Il faut assumer pleinement les responsabilités locales, dans les domaines déjà transférés. Il est temps d’arrêter de tout attendre de Paris tout en refusant de faire le ménage chez nous. C’est à nous, maintenant, de montrer ce que nous savons faire.
Très concrètement, tant que nous subirons des grèves à répétition dans les transports publics, sans régulation, sans anticipation, la confiance dans l’élargissement des pouvoirs locaux restera faible.
Cela implique aussi un souffle économique nouveau. Il faut changer de modèle, soutenir la production locale, relancer l’agriculture, reconstruire une autonomie alimentaire, énergétique, culturelle. Redonner confiance aux jeunes, ici.
Pour faire société
La Martinique a besoin d’un espace pour se projeter ensemble., un Conseil d’orientation stratégique , réunissant les forces politiques, syndicales, économiques, culturelles, associatives et citoyennes du pays.
Ce conseil serait un lieu de construction collective, sans calcul partisan, pour tracer un projet martiniquais clair et durable. Mais cela suppose un effort partagé : cesser les procès réciproques, les blocages stériles, les guerres de chapelle, l’obsession des douleurs du passé
Instaurons une trêve politique, un moratoire sur les querelles de toutes sortes, pour nous concentrer sur les urgences : lutter contre la pauvreté, freiner l’exode, donner une perspective à notre jeunesse.
Une souveraineté concrète, dans la République
Nous ne voulons pas sortir de la République.
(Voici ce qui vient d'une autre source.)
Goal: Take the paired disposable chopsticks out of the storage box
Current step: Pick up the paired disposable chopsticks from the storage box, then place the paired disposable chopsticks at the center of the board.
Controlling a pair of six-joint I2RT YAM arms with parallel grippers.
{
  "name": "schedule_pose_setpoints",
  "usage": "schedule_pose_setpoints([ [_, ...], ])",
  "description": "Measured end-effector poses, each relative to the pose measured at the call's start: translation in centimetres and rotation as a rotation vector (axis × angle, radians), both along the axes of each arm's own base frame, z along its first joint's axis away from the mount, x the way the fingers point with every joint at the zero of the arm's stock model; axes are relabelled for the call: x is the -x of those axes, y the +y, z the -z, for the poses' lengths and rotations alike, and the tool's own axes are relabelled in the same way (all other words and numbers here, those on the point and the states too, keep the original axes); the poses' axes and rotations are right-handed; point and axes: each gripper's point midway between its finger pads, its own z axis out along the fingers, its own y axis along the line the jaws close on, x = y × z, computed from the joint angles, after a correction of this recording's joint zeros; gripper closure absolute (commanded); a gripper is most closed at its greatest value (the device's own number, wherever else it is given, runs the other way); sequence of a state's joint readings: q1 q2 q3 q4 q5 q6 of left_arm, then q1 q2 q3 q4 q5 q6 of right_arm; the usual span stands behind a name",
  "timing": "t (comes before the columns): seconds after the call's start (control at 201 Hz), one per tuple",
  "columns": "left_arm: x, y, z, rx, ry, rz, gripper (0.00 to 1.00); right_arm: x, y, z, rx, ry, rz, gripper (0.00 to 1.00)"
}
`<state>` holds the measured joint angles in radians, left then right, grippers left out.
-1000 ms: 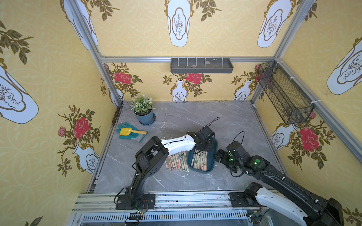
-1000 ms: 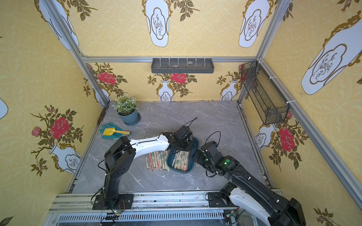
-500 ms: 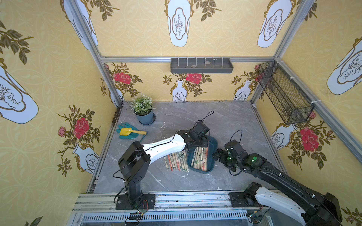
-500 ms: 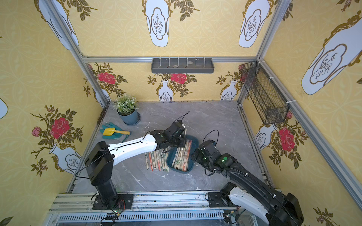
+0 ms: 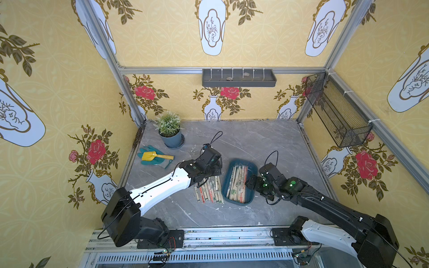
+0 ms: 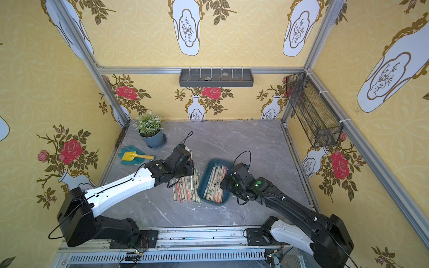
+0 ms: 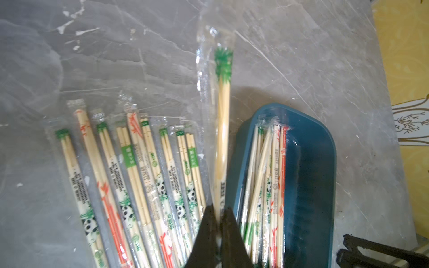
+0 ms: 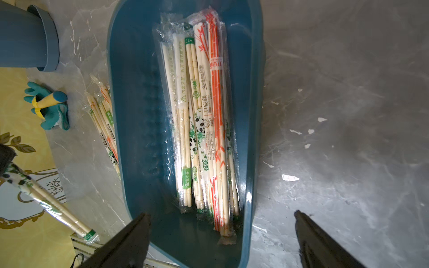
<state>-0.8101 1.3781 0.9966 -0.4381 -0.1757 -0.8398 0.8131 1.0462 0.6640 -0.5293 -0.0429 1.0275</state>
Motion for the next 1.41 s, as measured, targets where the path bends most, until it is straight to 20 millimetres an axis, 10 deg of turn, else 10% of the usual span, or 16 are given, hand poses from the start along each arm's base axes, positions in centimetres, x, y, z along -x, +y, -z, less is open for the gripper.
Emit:
schedule_pose_setpoints([
  [0.742,1.9,11.7,7.0,-0.049,0.149,-0.279,0.97,-1.5,5.3,-1.4,0.056,-0.074,-0.151,0.03],
  [1.414,0.8,13.0,11.4,-0.053,0.235,-0.304,0.9,-1.4,5.2,-1.3,0.05,-0.088,-0.151,0.02],
])
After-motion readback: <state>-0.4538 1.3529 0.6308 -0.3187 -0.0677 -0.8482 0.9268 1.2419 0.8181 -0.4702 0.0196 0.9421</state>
Mais nous voulons agir pleinement en son sein, avec nos moyens, nos idées, notre énergie. Et quand nous parlons de République, nous parlons d’un régime dans lequel le pouvoir est exercé par des représentants élus du peuple, selon des règles communes — non par une autorité lointaine, indifférente à nos réalités.
Une République qui doit garantir partout, jusque dans nos territoires d’outre-mer, la souveraineté populaire, l’égalité devant la loi, la justice territoriale.
C’est cela, la voie martiniquaise : pas une copie de Bougival, pas une imitation calédonienne, mais une responsabilité assumée, un projet partagé, une dignité retrouvée.